[Provided information]
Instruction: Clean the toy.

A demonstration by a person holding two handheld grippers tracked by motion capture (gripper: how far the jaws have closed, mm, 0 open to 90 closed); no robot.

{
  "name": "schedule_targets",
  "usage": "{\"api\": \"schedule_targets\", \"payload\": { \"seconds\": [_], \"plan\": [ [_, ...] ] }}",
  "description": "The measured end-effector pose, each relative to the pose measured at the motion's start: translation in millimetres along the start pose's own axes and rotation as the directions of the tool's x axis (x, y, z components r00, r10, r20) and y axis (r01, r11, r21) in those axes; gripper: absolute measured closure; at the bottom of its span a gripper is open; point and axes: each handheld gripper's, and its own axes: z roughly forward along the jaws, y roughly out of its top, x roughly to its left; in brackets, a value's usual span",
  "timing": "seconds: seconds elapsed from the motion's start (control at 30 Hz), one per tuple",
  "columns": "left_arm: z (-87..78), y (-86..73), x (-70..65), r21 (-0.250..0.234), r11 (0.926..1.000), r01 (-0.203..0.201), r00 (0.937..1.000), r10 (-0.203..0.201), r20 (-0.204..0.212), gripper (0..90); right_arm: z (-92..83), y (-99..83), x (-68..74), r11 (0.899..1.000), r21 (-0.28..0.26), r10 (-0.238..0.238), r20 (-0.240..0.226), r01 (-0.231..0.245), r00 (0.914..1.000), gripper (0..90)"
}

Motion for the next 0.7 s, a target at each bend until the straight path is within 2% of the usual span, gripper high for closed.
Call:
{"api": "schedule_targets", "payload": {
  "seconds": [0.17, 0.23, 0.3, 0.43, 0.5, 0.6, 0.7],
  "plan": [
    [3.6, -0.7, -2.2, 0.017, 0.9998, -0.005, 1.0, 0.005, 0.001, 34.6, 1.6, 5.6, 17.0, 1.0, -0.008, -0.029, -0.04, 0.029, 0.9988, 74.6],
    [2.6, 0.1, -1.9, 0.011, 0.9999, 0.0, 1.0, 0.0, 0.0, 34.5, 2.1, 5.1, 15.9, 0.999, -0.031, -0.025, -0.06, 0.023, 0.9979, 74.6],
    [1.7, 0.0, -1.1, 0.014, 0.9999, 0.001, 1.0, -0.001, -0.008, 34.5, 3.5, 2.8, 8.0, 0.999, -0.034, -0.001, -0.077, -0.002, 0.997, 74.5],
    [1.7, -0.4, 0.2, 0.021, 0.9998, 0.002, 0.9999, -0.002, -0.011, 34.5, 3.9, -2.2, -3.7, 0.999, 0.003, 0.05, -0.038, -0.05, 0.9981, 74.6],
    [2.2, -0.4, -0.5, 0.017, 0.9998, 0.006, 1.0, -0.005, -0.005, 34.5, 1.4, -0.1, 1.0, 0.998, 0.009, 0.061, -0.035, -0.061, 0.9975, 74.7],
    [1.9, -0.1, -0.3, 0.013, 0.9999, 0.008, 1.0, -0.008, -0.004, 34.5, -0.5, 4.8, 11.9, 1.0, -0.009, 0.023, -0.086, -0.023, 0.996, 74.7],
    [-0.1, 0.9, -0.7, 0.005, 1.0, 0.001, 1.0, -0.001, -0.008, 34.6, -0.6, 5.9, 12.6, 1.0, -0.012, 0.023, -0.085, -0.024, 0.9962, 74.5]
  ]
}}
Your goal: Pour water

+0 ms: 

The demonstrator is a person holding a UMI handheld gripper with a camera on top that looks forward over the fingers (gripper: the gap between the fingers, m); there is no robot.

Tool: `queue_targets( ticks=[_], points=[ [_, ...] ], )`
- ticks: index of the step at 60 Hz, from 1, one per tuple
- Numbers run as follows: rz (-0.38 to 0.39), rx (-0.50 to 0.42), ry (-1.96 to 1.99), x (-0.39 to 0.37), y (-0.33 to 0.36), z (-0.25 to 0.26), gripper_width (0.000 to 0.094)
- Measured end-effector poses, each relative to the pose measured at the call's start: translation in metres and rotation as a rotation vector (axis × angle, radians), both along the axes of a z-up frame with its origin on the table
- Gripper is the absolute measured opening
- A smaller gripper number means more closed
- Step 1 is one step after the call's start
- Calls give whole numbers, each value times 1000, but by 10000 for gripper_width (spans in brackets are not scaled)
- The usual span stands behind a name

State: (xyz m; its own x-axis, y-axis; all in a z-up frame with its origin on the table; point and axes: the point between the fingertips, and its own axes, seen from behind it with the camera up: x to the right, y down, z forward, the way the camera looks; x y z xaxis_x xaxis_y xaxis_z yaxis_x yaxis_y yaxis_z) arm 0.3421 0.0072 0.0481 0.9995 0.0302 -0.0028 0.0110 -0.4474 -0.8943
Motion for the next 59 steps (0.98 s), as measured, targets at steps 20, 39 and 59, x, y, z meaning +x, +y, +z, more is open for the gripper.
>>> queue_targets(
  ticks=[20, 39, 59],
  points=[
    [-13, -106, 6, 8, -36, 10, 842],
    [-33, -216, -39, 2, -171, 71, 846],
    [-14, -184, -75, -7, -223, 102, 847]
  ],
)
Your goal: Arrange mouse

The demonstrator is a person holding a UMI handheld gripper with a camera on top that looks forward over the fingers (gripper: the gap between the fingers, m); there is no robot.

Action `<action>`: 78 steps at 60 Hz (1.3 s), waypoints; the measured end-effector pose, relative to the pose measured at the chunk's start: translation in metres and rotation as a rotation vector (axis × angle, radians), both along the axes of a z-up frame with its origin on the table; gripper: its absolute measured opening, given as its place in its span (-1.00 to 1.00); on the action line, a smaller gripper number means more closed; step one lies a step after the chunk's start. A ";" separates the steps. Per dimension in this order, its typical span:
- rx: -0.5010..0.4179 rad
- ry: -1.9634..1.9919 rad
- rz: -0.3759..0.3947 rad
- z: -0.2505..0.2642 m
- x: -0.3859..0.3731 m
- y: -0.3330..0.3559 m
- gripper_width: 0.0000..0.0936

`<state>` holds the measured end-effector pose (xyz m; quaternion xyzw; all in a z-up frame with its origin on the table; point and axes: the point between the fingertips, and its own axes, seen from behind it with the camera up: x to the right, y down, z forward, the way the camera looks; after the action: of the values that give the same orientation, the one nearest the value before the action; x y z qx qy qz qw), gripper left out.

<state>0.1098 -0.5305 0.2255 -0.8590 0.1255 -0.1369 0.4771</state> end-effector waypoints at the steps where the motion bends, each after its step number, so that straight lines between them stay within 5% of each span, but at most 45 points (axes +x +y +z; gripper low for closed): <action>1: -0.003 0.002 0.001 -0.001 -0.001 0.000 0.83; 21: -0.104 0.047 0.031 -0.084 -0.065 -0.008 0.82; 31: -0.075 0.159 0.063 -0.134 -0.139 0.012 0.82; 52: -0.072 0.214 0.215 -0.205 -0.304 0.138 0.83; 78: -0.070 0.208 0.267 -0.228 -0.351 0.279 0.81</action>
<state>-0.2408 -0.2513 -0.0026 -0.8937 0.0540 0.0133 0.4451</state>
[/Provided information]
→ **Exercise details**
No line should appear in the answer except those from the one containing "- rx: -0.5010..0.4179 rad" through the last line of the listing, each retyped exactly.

→ **Solution for this task**
- rx: -0.5010..0.4179 rad
- ry: -1.9634..1.9919 rad
- rz: -0.3759..0.3947 rad
- z: -0.2505..0.2642 m
- x: -0.3859..0.3731 m
- y: -0.3330..0.3559 m
- gripper_width: 0.0000..0.0936

`<state>` holds the measured end-effector pose (xyz m; quaternion xyzw; all in a z-up frame with its origin on the table; point and axes: the point between the fingertips, and its own axes, seen from behind it with the camera up: x to the right, y down, z forward, the way the camera looks; after the action: of the values that give the same orientation, the one nearest the value before the action; x y z qx qy qz qw), gripper left out.

<state>0.1098 -0.5305 0.2255 -0.8590 0.1255 -0.1369 0.4771</state> end-effector waypoints at the steps where the motion bends, each after its step number, so that straight lines between them stay within 5% of each span, but at most 45 points (axes +x +y +z; gripper low for closed): <action>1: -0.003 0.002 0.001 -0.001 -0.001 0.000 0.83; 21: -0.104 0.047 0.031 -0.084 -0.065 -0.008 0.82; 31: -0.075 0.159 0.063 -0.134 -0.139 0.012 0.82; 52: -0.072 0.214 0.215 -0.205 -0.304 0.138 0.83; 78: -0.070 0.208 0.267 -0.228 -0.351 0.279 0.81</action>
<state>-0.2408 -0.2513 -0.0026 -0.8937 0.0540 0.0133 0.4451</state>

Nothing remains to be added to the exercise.